Pour encaisser ce surplus de cavalerie, tout a été revu : suspension, différentiels, transmission et freinage, avec des étriers six pistons à l’avant. L’objectif n’est pas de créer un SUV sportif, mais un véhicule moderne dans son comportement, fidèle au confort originel.
Luxe artisanal
À bord, l’approche est tout aussi cohérente. Twisted modernise sans dénaturer. L’habitacle reste visuellement proche de celui d’époque, mais il est entièrement retravaillé avec des matériaux haut de gamme : cuir omniprésent, moquettes épaisses et finitions sur mesure.
Les sièges sont repositionnés plus bas pour améliorer la position de conduite, tandis que l’insonorisation progresse nettement. Quelques touches de modernité s’invitent discrètement, comme un système audio amélioré ou un infodivertissement minimaliste, loin de toute surenchère technologique.
Production ultra confidentielle
Comme tout objet d’exception, le TRRC se distingue aussi par sa rareté. Twisted prévoit une production limitée à seulement 12 exemplaires par an, chacun étant assemblé à la main selon les spécifications du client. Chaque exemplaire est testé sur route durant 800 km avant d’être livré à son propriétaire.
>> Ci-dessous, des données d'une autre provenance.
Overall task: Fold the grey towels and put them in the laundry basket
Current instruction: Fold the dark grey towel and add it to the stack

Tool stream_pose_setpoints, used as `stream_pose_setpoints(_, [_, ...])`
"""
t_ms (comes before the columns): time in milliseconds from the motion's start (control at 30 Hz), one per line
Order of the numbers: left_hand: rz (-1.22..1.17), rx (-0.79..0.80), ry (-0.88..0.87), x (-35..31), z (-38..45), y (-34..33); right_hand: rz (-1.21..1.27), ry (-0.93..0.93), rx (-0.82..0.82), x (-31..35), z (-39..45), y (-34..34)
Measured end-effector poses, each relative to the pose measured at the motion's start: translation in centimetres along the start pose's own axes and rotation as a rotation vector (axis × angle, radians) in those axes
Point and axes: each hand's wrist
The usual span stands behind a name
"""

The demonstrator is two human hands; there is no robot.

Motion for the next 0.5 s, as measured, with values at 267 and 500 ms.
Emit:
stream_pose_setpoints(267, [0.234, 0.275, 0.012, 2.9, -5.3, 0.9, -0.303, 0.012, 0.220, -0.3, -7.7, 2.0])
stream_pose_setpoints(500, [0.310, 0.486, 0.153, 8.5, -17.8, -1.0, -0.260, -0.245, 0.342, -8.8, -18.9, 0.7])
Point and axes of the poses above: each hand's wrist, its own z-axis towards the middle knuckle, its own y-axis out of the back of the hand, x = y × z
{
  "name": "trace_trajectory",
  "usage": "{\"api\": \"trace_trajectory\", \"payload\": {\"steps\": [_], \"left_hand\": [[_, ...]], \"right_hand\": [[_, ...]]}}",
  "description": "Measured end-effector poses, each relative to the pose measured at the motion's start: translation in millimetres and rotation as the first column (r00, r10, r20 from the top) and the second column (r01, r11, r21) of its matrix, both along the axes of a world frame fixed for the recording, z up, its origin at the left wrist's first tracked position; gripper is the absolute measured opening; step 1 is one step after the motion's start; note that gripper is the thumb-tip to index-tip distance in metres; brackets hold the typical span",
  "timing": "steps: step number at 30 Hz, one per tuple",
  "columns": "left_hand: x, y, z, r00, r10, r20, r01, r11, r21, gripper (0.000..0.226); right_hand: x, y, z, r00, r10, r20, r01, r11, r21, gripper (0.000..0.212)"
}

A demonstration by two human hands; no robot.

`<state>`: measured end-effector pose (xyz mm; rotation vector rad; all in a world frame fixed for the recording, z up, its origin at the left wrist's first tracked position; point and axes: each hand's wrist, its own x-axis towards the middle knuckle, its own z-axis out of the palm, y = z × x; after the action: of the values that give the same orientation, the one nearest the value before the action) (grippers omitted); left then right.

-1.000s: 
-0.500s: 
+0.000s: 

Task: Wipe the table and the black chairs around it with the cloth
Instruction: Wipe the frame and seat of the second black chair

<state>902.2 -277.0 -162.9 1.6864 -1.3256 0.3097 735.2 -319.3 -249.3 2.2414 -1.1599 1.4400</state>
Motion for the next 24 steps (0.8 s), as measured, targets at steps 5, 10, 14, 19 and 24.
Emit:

Le ticket d’entrée est à la hauteur de cette exclusivité : environ 350 000 livres sterling (plus de 400 000 euros), sans même inclure le véhicule donneur. Et malgré ce tarif élitiste, toute la production 2026 est dores et déjà écoulée. Le TRRC de Twisted démontre que les meilleurs restomods sont des réussites commerciales malgré des prix de vente totalement déraisonnables. Certains collectionneurs à travers le monde ne regardent pas à la dépense quand il s’agit de s’offrir l’objet de leurs rêves.